Rolling Stone, the magazine that still prints All the News that Fits, tells us something we know and something we don’t in the February 23, 2006 issue.
We already know the music industry is at war with downloaders it believes are the cause of unrealized income. No surprise there. Here’s some of what a Rolling Stone /Associated Press survey found about that:
% who say CD’s are too expensive 74
% who say 99 cents is a fair price for a digital single 71
% who say CD sales are declining because of high prices bad music and competing entertainment 63
% who say Music is getting worse 58
% who say they find out about new music from FM radio 55
% who say they have downloaded music 26
% who say they have paid for music online 15
% who say downloading music without permission is stealing 80
% of free music downloaders who say they don’t care if it is copyrighted 61
One thing we didn’t know for sure till now is that the music industry is actually at war with it’s best customers. We know this because the Rolling Stone survey found that, in a climate of declining album sales, music downloaders are more likely than others to frequently buy CDs in stores. My enemy, my friend. Go figure.
And talk about room for growth: According the Pew Internet & American Life Project upwards of 65% of American adults – over 137 million people with credit cards – use the internet. The Rolling Stone poll found that 71% of adult Americans think 99 cents is a fair price for a download but just 15% report having taken advantage of the offer so far.
In 2002, the last year CD singles were available, there were just about 12.2 million units sold. Apple’s iTunes online store opened April 28, 2003. The Washington Post, reports 100 million paid single downloads in 2003, 200 million in 2004 and 350 million in 2005 (a number that does not include 600 million dollars in ring tone sales that were non-existent at the turn of the century). Still, this trend is not enough encouragement for some in the industry. "Digital sales aren’t growing fast enough to replace the losses in our traditional business," Charles Goldstuck, president of BMG North America, told the Post (this is the same BMG who last year settled a payola case with New York State Attorney General Eliot Spitzer; the same BMG currently settling lawsuits for planting hidden software on consumers’ computers via music CDs). "The challenge for the industry," Mr. Goldstuck said, "is to find some balance between singles sales and album sales. We want to create an artist experience, not a singles experience."
Blah, Blah, Blah, Baloney. Artists are paid between 14 and 24 cents for a downloaded single and something close to two dollars on the sale of a CD. Split the range at 19 cents per single download and that may be 19 cents the artist would not get if the single were not available. If the downloader takes the entire album at, say, $9.99, it’s about the same money the artist would receive for the sale of a CD. Take the high end at 24 cents per song and an artist may make more on a digital download than on the sale of a CD.

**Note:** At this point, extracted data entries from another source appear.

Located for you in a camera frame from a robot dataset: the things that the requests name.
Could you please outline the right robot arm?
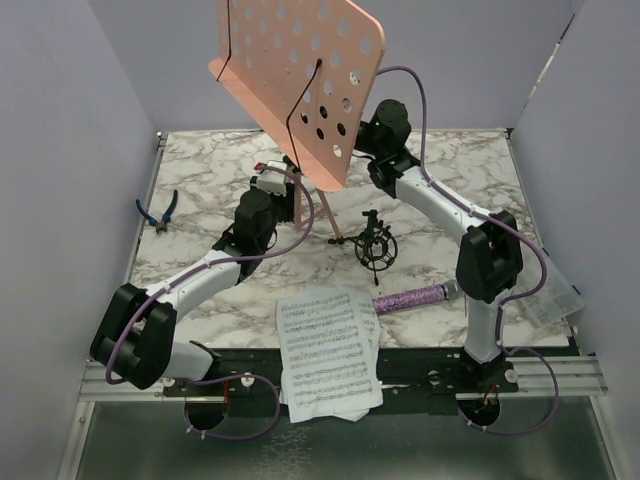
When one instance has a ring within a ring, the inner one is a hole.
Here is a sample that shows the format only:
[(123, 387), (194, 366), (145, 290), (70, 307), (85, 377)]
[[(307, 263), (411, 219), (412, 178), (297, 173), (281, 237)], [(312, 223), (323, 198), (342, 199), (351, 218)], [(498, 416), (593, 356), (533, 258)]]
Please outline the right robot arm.
[(481, 391), (496, 376), (501, 356), (496, 343), (499, 302), (506, 299), (523, 269), (519, 240), (493, 222), (516, 229), (513, 215), (478, 208), (441, 182), (424, 179), (419, 160), (405, 143), (411, 126), (401, 102), (387, 99), (368, 122), (360, 123), (355, 149), (373, 159), (367, 170), (373, 184), (390, 197), (424, 214), (459, 247), (456, 282), (470, 299), (467, 336), (459, 367), (461, 383)]

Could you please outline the pink music stand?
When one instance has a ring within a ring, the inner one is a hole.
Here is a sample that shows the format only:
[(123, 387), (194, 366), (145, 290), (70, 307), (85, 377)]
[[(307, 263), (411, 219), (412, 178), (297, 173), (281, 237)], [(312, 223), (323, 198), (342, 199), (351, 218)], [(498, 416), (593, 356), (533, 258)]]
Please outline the pink music stand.
[(345, 187), (386, 48), (352, 1), (219, 1), (210, 73), (322, 194)]

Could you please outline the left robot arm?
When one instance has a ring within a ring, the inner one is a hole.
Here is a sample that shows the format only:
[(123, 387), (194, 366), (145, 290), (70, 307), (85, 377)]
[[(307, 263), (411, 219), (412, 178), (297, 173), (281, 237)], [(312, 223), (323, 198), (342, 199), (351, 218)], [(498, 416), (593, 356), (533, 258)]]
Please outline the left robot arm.
[(111, 382), (144, 390), (171, 378), (202, 395), (214, 392), (221, 380), (216, 354), (195, 341), (175, 341), (176, 325), (272, 256), (276, 227), (293, 220), (294, 204), (292, 186), (283, 195), (252, 188), (241, 196), (232, 225), (193, 266), (146, 288), (120, 286), (90, 346), (90, 357), (110, 368)]

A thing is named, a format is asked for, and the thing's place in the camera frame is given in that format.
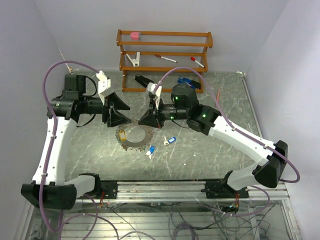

Put the shoe on the other foot and these transactions are propelled by consumers who get to buy only the songs they want. If the music appeals to a broad audience, the artist is not hurt by paid downloads, nor is the music company who has no manufacturing, shipping, or warehousing for digital product. For everyone except the retailers and truckers who are cut out of the digital deal, what’s not to like?
Add the long tail effect unleashed by digital content and, yes, the music industry business model is dramatically changed, but not destroyed.
Strong-willed customers won’t destroy the music industry. The ones who may really destroy the music business are in the music business.
- Besides the music business, what other industry looks similarly vulnerable to you?
- What do you think it would take to reach the kind of conceptual breakthrough that could save a business (if not a whole industry) from itself?
- What does this passage from Ecclesiates suggest about this business dilemma?
Do not say, “Why were the old days better than these?” For it is not wise to ask such questions. Wisdom, like an inheritance, is a good thing and benefits those who see the sun. Wisdom is a shelter as money is a shelter, but the advantage of knowledge is this: that wisdom preserves the life of its possessor.